* _Action item_: Write the listing out again word for word, excluding any pictures.

● ● ● ●

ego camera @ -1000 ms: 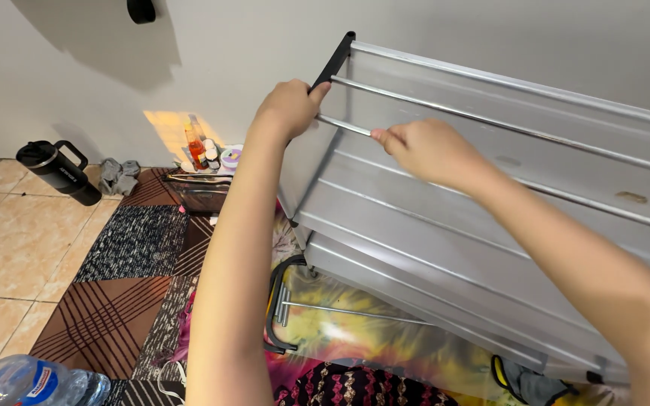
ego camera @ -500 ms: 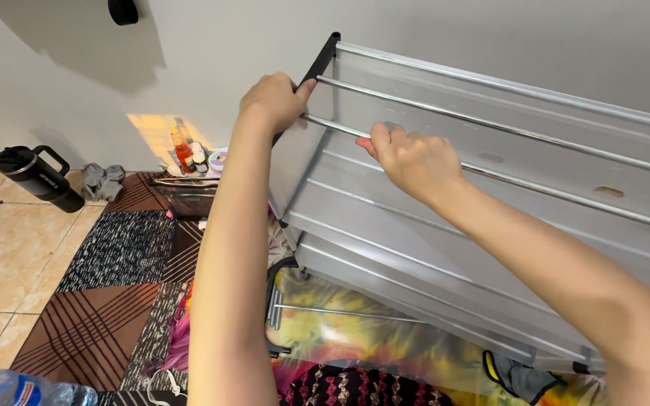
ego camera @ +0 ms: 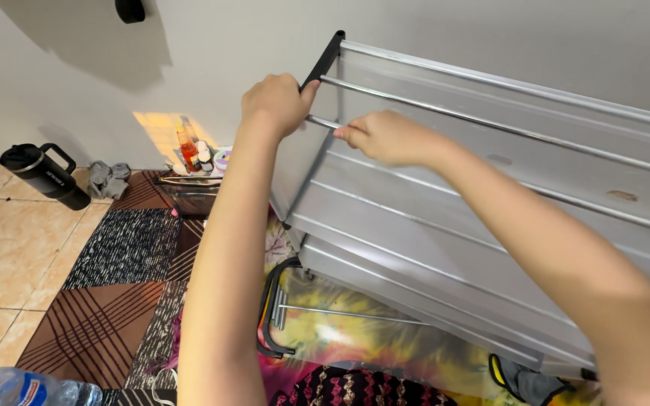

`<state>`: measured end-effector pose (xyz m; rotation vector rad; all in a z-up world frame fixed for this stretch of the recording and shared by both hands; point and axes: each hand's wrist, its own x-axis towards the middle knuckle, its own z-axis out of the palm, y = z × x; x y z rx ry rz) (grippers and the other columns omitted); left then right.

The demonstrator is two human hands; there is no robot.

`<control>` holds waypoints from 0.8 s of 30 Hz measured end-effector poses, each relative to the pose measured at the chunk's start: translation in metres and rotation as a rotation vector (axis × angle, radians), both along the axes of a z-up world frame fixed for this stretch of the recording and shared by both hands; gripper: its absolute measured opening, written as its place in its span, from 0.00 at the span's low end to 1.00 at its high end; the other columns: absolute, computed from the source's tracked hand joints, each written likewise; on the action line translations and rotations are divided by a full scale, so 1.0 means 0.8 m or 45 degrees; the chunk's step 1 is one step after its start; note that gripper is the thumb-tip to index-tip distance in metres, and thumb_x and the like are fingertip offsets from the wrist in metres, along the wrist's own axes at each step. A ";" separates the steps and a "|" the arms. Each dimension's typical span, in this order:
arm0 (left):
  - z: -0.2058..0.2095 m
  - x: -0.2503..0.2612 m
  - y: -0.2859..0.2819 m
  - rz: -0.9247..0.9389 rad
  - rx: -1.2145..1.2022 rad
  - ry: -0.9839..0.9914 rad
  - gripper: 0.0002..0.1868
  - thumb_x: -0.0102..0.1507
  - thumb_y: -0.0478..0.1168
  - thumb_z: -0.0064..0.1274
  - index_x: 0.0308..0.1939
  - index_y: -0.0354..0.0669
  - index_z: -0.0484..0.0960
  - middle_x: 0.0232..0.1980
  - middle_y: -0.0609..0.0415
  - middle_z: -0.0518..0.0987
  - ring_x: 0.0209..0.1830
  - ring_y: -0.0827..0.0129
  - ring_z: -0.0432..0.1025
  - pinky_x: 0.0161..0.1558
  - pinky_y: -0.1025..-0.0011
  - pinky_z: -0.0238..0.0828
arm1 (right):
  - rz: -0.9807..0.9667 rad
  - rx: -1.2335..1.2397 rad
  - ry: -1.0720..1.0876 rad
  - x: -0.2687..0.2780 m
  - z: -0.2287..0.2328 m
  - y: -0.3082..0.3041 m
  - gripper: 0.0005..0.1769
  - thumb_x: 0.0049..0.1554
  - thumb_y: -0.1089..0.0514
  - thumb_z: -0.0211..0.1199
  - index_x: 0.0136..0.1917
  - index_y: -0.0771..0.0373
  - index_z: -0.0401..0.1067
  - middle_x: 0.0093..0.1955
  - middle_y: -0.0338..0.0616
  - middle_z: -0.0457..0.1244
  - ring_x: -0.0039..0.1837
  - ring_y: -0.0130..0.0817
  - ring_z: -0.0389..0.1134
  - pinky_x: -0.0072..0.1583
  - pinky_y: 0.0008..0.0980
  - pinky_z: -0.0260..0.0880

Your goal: The person assembles a metal drying rack by inserting horizontal rods into the frame and attaching a translucent plastic tray. They repeatedly adjust and secure the components by hand on a patterned rug.

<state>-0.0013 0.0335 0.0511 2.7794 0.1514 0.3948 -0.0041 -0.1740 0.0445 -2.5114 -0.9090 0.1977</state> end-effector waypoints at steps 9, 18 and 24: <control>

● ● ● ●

* _Response below_:
ego camera @ -1000 ms: 
ego camera @ -500 ms: 
ego camera @ +0 ms: 

`<state>`: measured end-effector pose (xyz m; rotation vector rad; all in a z-up world frame fixed for this stretch of the recording and shared by both hands; point and axes: each hand's wrist, its own x-axis towards the middle knuckle, its own z-axis out of the palm, y = z × x; x y z rx ry rz) (grippers and the other columns omitted); left then right.

The demonstrator is two human hands; there is no robot.

`<control>` holds waypoints from 0.8 s of 30 Hz measured end-effector poses, each relative to the pose measured at the chunk's start: translation in metres and rotation as a rotation vector (axis × angle, radians), both along the axes of a z-up world frame fixed for this stretch of the recording and shared by both hands; gripper: its absolute measured opening, written as its place in its span, from 0.00 at the span's low end to 1.00 at its high end; the other columns: absolute, computed from the source's tracked hand joints, each written likewise; on the action line translations and rotations are divided by a full scale, so 1.0 means 0.8 m or 45 degrees; the chunk's step 1 is one step after its start; note that gripper is the thumb-tip to index-tip distance in metres, and thumb_x and the like are fingertip offsets from the wrist in metres, along the wrist's own axes at each step. A ";" separates the steps and a "|" the arms. Each dimension's typical span, in this order:
arm0 (left):
  - z: -0.2058..0.2095 m
  - x: -0.2503..0.2612 m
  - y: -0.2859..0.2819 m
  - rz: -0.9247..0.9389 rad
  - rx: -1.2145..1.2022 rad
  - ry: -0.9839..0.9914 rad
  - gripper: 0.0002..0.1868
  - thumb_x: -0.0102..0.1507
  - thumb_y: -0.0478..0.1168
  - thumb_z: -0.0064..0.1274
  - index_x: 0.0308..0.1939
  - index_y: -0.0354..0.0669
  - index_z: -0.0484..0.0960
  - middle_x: 0.0232..0.1980
  - middle_y: -0.0609..0.0415
  - middle_z: -0.0518..0.0987
  - ring_x: 0.0209..0.1830
  - ring_y: -0.0827..0.0129
  - ring_z: -0.0432..0.1025
  - pinky_x: 0.0161..0.1558
  - pinky_y: -0.1025..-0.0011
  - pinky_z: -0.0238..0.0828
arm1 (right):
  - rz: -0.9807..0.9667 rad
  - rx: -1.2335..1.2397 rad
  - ry: -1.0720..1.0876 rad
  - x: -0.2687..0.2780 m
  - z: -0.2287..0.2328 m
  - y: -0.3082..0.3041 m
  - gripper: 0.0005..0.1769
  - thumb_x: 0.0049..0.1554
  - thumb_y: -0.1089..0.0514
  - thumb_z: -0.0211..0.1199
  - index_x: 0.0136..0.1917
  - index_y: -0.0771..0.0373
  - index_z: -0.0401..0.1067
  - middle_x: 0.0093..0.1955
  - middle_y: -0.0338..0.0616
  - middle_z: -0.0457..0.1244
  - ring_x: -0.0039..0.1837
  - ring_y: -0.0130..0.0817
  - ring_z: -0.0389..0.1134
  - pinky_x: -0.0072..0.1583
  - pinky_y: 0.0008..0.0980
  - pinky_z: -0.0260..0.0880

Your goal: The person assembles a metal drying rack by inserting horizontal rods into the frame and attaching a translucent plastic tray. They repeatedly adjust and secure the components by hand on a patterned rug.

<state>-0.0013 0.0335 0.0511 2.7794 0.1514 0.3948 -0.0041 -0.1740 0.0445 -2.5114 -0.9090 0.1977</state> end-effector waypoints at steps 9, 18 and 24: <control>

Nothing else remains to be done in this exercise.